Mean scores on the seven items from the rAQ across the four vignettes are summarized in Table 1. Results of subsequent repeated-measures analyses of variance for each of the rAQ items yielded highly significant (p<.001) and similar findings across all items. Post hoc contrasts showed that alcohol abuse was stigmatized significantly more than the other illnesses. Leukemia was judged more benignly. Mental illness was stigmatized more than leukemia for pity, dangerousness, fear, help, and avoidance. These findings largely correspond with those of Pescosolido and colleagues (6). Stating that the mental illness was caused by a brain tumor moderated stigmatizing effects. Compared with the vignette describing a teen with mental illness without an organic cause, the vignette describing a teen with a brain tumor had lower stigma scores for pity, dangerousness, and fear.

Path models of responsibility and dangerousness

Path analysis with manifest variables was used to test theoretical models because it is one of the more robust data analytic strategies to determine the size and direction of associations among a set of variables. All analyses were conducted with the SAS system's covariance analysis of linear structural equations (20), used the maximum likelihood method of parameter estimation, and were performed on the variance-covariance matrix.

Table 2 presents goodness-of-fit indexes for the various path models. Path models described responsibility, dangerousness, responsibility mediated by familiarity, and dangerousness mediated by familiarity. The chi square statistic included in this table provides a test of the null hypothesis, which states that the reproduced covariance matrix has the specified model structure. Nonsignificant chi square statistics support good fit; however, the statistic is sensitive to sample size and departures from multivariate normality and may often result in the rejection of a well-fitting model. Alternatively, goodness of fit has been supported when the chi square to df ratio is below 2.0.

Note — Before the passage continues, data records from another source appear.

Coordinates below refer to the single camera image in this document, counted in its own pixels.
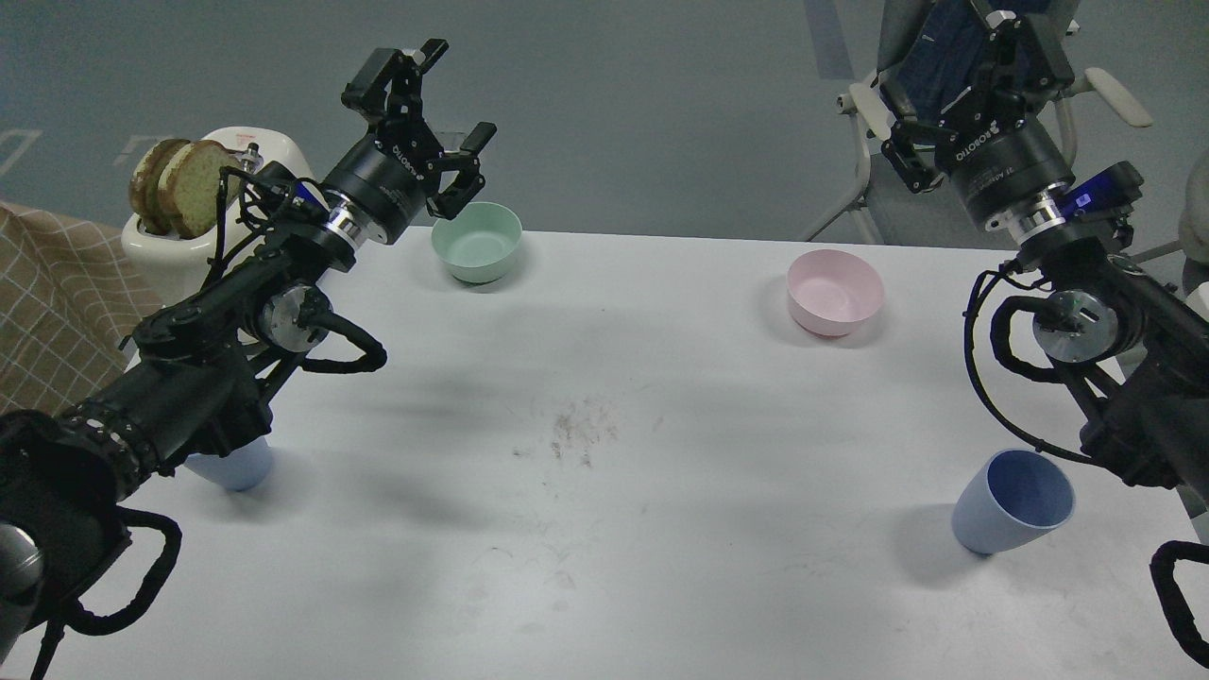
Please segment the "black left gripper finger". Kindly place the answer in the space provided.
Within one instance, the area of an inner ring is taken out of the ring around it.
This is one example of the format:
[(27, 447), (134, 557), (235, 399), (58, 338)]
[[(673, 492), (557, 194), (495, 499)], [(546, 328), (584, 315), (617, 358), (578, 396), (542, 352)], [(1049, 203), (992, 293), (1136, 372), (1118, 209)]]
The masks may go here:
[(429, 175), (436, 180), (436, 189), (427, 198), (430, 217), (457, 218), (484, 189), (486, 178), (481, 173), (480, 155), (496, 133), (493, 122), (479, 122), (456, 151), (441, 151), (436, 159), (427, 161)]
[(444, 39), (429, 39), (405, 52), (376, 48), (346, 83), (341, 104), (368, 123), (415, 122), (423, 119), (423, 77), (449, 52)]

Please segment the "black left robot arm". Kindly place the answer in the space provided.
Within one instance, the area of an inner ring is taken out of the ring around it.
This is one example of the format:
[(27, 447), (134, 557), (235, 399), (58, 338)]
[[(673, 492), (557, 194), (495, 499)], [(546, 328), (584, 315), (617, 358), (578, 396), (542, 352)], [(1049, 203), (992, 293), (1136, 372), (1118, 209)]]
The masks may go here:
[(65, 630), (111, 636), (145, 615), (183, 543), (177, 521), (125, 507), (154, 476), (202, 453), (224, 459), (268, 434), (268, 402), (293, 373), (372, 373), (387, 351), (319, 289), (366, 240), (394, 244), (420, 211), (453, 219), (484, 189), (480, 122), (449, 150), (423, 115), (422, 82), (449, 51), (378, 48), (341, 102), (368, 129), (322, 181), (254, 146), (230, 154), (206, 197), (216, 240), (193, 296), (147, 315), (137, 362), (59, 415), (2, 416), (2, 655), (44, 627), (31, 678)]

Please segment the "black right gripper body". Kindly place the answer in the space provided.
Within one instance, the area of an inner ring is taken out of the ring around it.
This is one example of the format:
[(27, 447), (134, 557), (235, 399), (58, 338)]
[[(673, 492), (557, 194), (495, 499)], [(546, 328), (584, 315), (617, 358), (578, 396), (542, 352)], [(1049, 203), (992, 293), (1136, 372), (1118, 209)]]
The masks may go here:
[(996, 230), (996, 217), (1024, 198), (1072, 186), (1074, 172), (1025, 96), (1012, 90), (962, 94), (941, 110), (936, 165), (949, 177), (974, 224)]

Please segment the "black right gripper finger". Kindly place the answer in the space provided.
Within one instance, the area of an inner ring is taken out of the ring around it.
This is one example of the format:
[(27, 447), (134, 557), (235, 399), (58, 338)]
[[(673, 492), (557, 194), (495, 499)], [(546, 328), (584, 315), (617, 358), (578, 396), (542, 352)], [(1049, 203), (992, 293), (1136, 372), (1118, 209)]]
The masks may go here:
[(1032, 117), (1074, 83), (1062, 30), (1047, 15), (965, 5), (977, 39), (964, 75), (964, 119)]
[(929, 194), (941, 185), (941, 171), (919, 155), (918, 146), (932, 151), (948, 149), (955, 143), (954, 129), (920, 122), (915, 116), (895, 119), (890, 136), (881, 143), (881, 154), (912, 194)]

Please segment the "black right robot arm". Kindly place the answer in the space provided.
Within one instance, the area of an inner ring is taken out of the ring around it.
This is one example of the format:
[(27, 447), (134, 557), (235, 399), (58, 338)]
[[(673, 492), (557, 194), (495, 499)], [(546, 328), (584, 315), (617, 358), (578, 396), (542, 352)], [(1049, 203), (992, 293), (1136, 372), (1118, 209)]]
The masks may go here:
[[(950, 181), (976, 227), (1016, 255), (979, 273), (964, 310), (964, 367), (988, 413), (1036, 453), (1109, 469), (1130, 486), (1207, 496), (1207, 321), (1127, 255), (1143, 178), (1121, 161), (1076, 181), (1039, 121), (1074, 94), (1049, 1), (889, 1), (874, 94), (881, 143), (912, 194)], [(1077, 451), (1019, 430), (993, 404), (974, 358), (999, 282), (1037, 272), (989, 321), (997, 365), (1062, 384), (1084, 414)]]

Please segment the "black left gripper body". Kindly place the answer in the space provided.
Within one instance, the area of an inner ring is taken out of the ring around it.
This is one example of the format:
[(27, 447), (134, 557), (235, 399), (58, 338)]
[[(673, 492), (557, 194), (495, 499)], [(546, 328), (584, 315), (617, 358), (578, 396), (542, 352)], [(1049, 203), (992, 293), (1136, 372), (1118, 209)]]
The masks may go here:
[(420, 213), (449, 215), (439, 169), (444, 146), (423, 116), (422, 100), (346, 92), (341, 102), (349, 111), (361, 113), (368, 133), (328, 173), (324, 189), (361, 213), (368, 238), (397, 244)]

Table 2 also includes three additional fit indexes: the comparative fit index, the nonnormed fit index, and the normed fit index (21,22). Scores on these indexes vary from 0 to 1 and are considered to support fit when they are greater than .90. Finally, Table 2 includes standardized coefficients that represent the size of the association of individual paths within each model. T values for individual coefficients that are greater than 1.96 are significant (p<.05).

Table 2 summarizes the responsibility path model for mental illness. Chi square statistics for the model were nonsignificant, which indicated that the model was a good fit. Moreover, the chi square to df ratio was less than 2.0 and the comparative fit index, the nonnormed fit index, and the normed fit index were greater than .90. Standardized coefficients for the elements of all the models were significant. Combined, these findings suggest that the data fit the model adequately. Table 2 also shows the individual path coefficients, which demonstrate the strength of the relationships between individual elements of the path model. Willingness to help was positively associated with pity and inversely associated with anger. Responsibility inversely predicted pity and directly predicted anger.

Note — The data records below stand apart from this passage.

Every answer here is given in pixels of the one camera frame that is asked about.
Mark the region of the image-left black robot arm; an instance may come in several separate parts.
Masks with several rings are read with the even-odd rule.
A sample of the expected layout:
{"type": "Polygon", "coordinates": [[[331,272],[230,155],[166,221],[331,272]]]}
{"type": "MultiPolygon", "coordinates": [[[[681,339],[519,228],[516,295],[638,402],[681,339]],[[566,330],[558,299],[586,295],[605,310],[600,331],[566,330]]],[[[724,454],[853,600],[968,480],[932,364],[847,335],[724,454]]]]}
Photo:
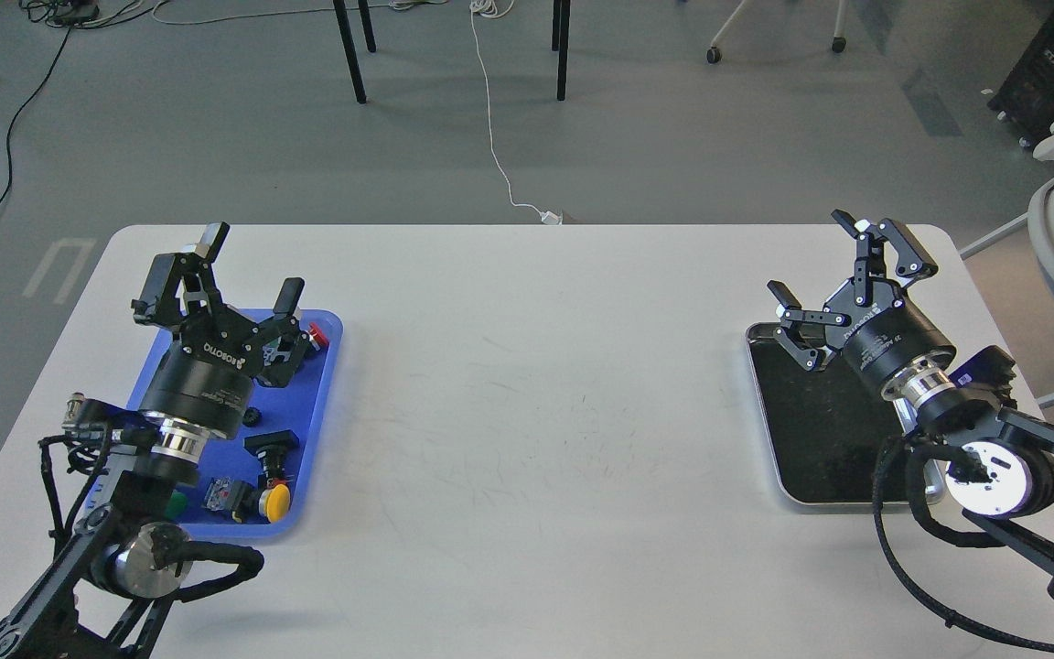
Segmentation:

Table 2 also summarizes indexes for the dangerousness path model that predicted avoidance for mental illness. Fit indicators were mixed for this model. Chi square analysis did not support a good fit. However, the comparative fit index and the normed fit index supported a good fit, and the nonnormed fit index approached .90. The two standardized path coefficients were significant. Fear was positively associated with avoidance (R2=.26), and danger was positively correlated with fear (R2=.53).

Goodness-of-fit indicators for the path model that represented responsibility attributions for alcohol abuse were mixed. As summarized in Table 2, the chi square statistic was highly significant (p<.001), and the chi square to df ratio was well above 2.0. However, two of the three remaining fit indicators exceeded .90; the third one was close to .90. Despite the lack of good fit, path coefficients showed that the relationship between responsibility and alcohol abuse were similar to the relationship between responsibility and mental illness. Responsibility was inversely associated with pity and directly associated with anger. In turn, pity was directly associated with help. Anger and help were inversely related.

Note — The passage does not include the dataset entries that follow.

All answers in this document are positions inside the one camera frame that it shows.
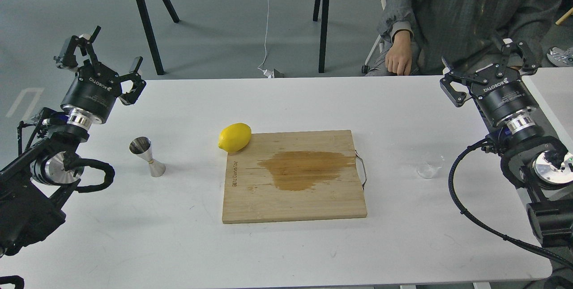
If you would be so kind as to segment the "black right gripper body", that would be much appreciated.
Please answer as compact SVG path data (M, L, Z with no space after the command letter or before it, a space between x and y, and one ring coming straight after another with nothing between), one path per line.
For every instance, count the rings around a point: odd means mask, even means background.
M499 73L501 69L496 66L475 73L487 79L487 83L474 83L474 98L490 128L497 128L508 116L538 107L518 71L505 68L502 75Z

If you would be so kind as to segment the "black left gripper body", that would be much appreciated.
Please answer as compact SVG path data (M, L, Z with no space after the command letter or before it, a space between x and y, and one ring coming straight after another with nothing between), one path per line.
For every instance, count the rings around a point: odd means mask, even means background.
M104 124L121 93L119 75L115 71L105 65L99 68L85 63L78 68L60 107L66 112L72 108L90 112L96 123Z

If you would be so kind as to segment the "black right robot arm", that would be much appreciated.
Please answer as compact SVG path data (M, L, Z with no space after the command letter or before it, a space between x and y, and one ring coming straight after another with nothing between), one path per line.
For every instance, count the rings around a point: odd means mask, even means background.
M450 196L460 213L479 227L505 241L571 269L572 263L550 251L551 247L572 248L572 200L550 200L544 190L560 190L572 185L572 154L549 126L534 121L539 104L526 87L524 75L539 68L526 42L495 36L500 55L493 63L476 71L463 71L442 57L442 90L456 106L469 99L482 116L489 133L467 147L453 162L448 175ZM526 206L530 226L540 243L534 246L487 226L467 210L456 195L454 173L470 152L481 149L500 157L503 176L515 188L526 189L531 202Z

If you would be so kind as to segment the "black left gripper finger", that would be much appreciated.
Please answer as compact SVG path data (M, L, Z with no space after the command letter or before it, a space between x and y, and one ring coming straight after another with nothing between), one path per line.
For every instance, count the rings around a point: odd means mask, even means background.
M64 42L63 48L59 56L55 56L56 67L59 69L77 69L79 64L76 59L77 48L80 48L82 56L88 56L91 64L98 63L98 57L94 52L93 43L96 40L100 30L100 26L96 26L93 33L89 38L82 36L82 38L73 35Z
M135 104L138 98L140 97L143 89L145 89L146 87L146 81L142 79L139 73L139 69L141 67L142 62L143 62L142 56L135 57L128 73L121 77L118 77L120 83L123 83L125 81L131 81L132 83L131 89L128 92L122 93L119 96L119 99L121 103L123 103L123 105L129 106Z

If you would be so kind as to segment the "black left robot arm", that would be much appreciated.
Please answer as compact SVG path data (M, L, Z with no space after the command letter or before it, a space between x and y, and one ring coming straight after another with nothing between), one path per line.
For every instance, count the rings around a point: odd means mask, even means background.
M2 255L15 255L59 228L66 218L63 205L74 191L102 191L113 183L109 163L81 158L76 151L93 124L107 121L117 99L134 104L146 83L138 73L142 57L123 76L98 60L93 44L100 30L71 36L55 57L58 68L75 75L61 111L42 108L33 122L18 126L34 130L24 148L18 136L19 155L0 174Z

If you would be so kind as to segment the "person's bare hand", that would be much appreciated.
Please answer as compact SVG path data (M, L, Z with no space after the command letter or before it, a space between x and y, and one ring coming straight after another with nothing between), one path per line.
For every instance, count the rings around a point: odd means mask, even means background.
M409 76L412 64L411 34L407 30L397 31L393 36L393 44L385 57L387 71L398 76Z

Goodness-of-fit indicators did not support the dangerousness path model for alcohol abuse. Neither chi square statistics nor the remaining fit indicators met criteria for a good fit. Nevertheless, the path coefficients were significant and similar to those found in the dangerousness path model for mental illness.

The moderating effect of familiarity

Table 3 shows the number of adolescents who responded yes to each of the familiarity items on the revised Level of Contact Report. Only 11 percent of the sample reported never observing a person with mental illness. Twenty-eight percent of the sample reported having friends or relatives with serious mental illness.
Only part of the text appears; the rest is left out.